Produce Produce

When people ask me what my favorite thing about New York City is, this is my answer: Produce Carts.
For serious. Of all NYC has to offer, produce carts top my list. I can leave the gym feeling a little 11 0’clockish and go to my very favorite produce stand on the corner and get a banana for a quarter. I love it. No going through a drive-through, no trying to find the nearest Safeway.
Produce Cart on the StreetI went to my new grocery store last night and I was reminded of one of the perils of living in the outer-boroughs: Fewer produce carts.  I just moved of Manhattan, and while the over-priced and understocked grocery store had a monopoly on my old neighborhood, the area’s saving grace was a produce cart that was open nearly 24/7.  The produce cart had cheaper fruits and vegetables and they were often of better quality.   Before I lived in Manhattan I lived in a lower-income neighborhood in Brooklyn.  The Bravo supermarket stocked 15 different kinds of bologna (no exaggeration), and their produce section was about the same size. Also, for some reason they had this huge box of extremely brown bananas underneath the regular produce. I don’t know if people are supposed to buy those or what. But there it is. Anyway, point being that produce can kind of be hit or miss and the prices can shift pretty dramatically. Produce stands are usually cheaper.

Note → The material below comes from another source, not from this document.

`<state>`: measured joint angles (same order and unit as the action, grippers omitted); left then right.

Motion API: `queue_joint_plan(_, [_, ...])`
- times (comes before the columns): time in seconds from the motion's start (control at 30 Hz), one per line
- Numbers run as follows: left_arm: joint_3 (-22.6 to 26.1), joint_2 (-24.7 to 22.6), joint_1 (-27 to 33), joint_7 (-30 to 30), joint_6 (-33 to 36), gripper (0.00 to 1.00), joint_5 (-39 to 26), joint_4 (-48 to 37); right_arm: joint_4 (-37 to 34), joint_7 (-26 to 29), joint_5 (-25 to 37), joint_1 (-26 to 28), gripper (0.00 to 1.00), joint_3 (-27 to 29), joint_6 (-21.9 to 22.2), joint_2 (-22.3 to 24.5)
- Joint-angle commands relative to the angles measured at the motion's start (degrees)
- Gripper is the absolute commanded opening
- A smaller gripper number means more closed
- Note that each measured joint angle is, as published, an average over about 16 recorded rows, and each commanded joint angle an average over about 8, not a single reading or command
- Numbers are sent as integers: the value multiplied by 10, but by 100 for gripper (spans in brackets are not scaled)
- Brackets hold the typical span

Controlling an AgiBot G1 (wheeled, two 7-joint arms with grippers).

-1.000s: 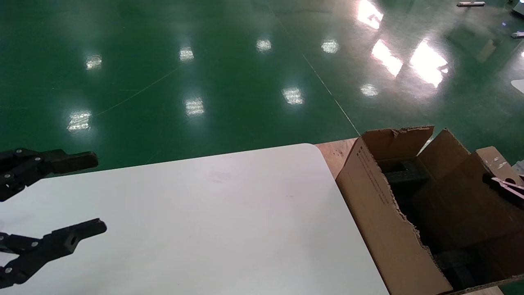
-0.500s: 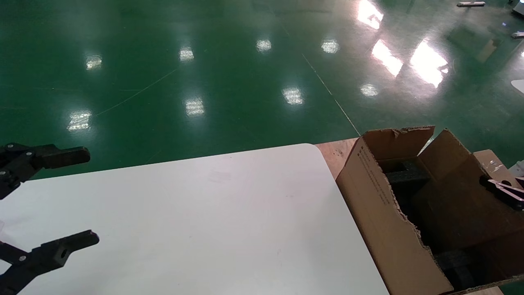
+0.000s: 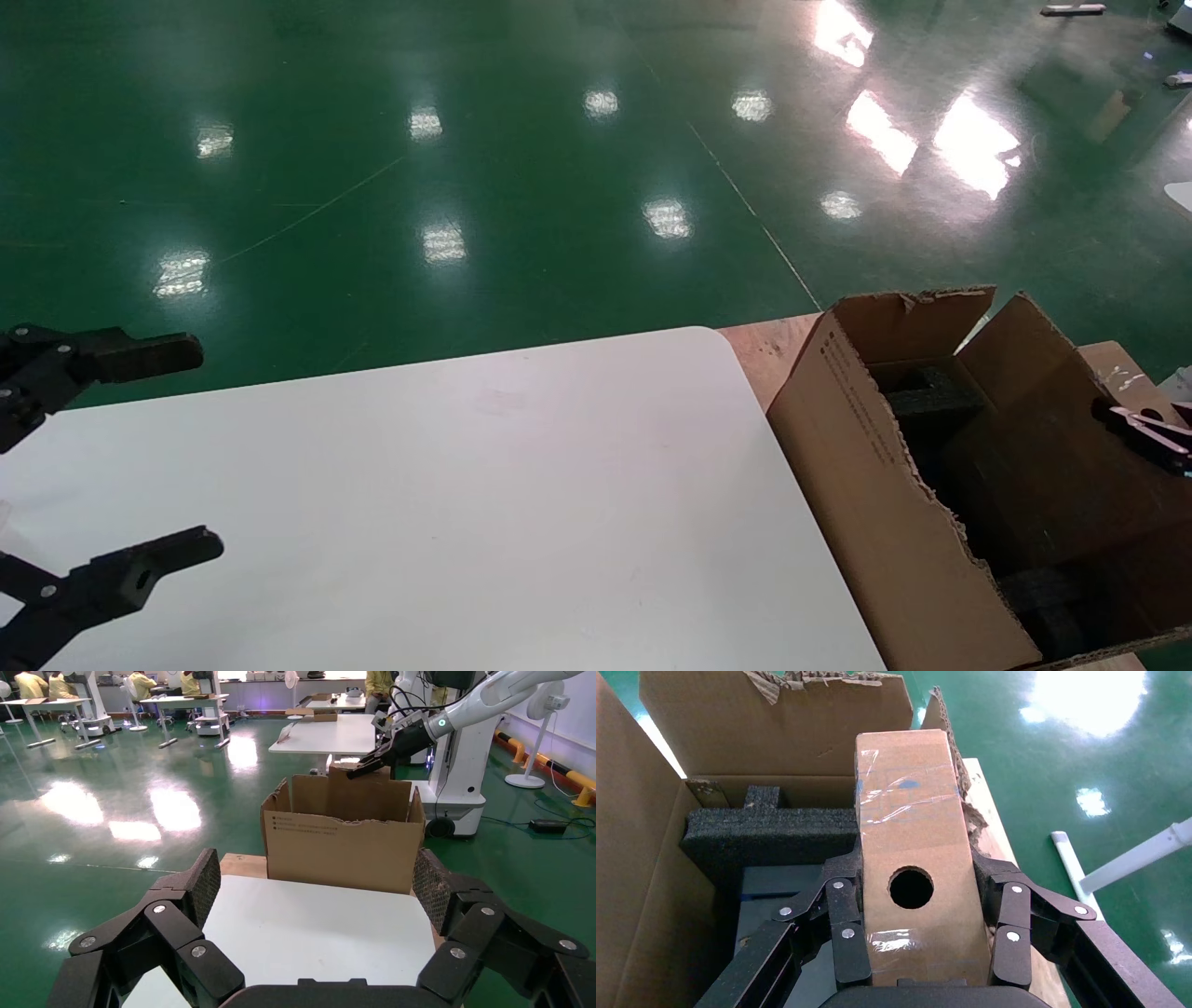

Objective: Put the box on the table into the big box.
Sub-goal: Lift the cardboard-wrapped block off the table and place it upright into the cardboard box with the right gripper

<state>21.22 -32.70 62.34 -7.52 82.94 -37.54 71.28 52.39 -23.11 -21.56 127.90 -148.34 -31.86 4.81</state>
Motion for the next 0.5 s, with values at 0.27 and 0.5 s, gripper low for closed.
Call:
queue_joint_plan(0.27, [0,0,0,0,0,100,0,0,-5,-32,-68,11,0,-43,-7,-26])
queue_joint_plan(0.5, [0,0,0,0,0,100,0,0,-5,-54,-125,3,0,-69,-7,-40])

In 2008, when I first became aware of the dearth of produce carts in the outer boroughs I was pretty outraged.  According to this article,  NYC wanted to issue 1,500 new street vendor licenses to put produce stands in poor neighborhoods. Like my old neighborhood. This would be awesome. New food cart licenses haven’t been issued since the seventies. And since it’s easier to find fried chicken and liquor in my neighborhood than it is to find a reasonably priced apple, I think it would be good for everyone.
Some schmuck councilman, John Liu, said this:
“The theory behind this bill is if you increase the supply, the demand will increase, and that’s likely a faulty premise,” Council Member John Liu of Queens said in an interview yesterday. “If there was demand, it’s doubtful that the stores would simply refuse to address it.” He called the legislation “wishful thinking,” and warned it would eat into existing grocers’ profits without providing its intended health benefits.”
What a douche.

Unfortunately, since then councilman John Liu is now city comptroller John Liu after he won the election in 2009.  From what I can tell from my research, the city comptroller doesn’t have anything to do with providing licenses for produce carts, but having people in power who are so opposed to them can’t be helpful.  And since that article was published there is still a lack of fresh, reasonably priced produce in New York City.  I would like to see the mayor working towards providing more access to healthy foods for the poor, rather than trying to limit their access to unhealthy foods via trans-fat bans, sodium bans, and taxes on soda.
But I could have it all wrong.  Maybe the people of Bed-Stuy have obviously been demanding an increased bologna selection, but vegetables just haven’t sold. Maybe because apples are often $2 a pound. You can get enough bologna for like 50 sandwiches for that much. But something tells me that produce carts can coexist happily with 15 different varieties of bologna and I wish that moving out of Manhattan didn’t mean that I had to give up produce carts.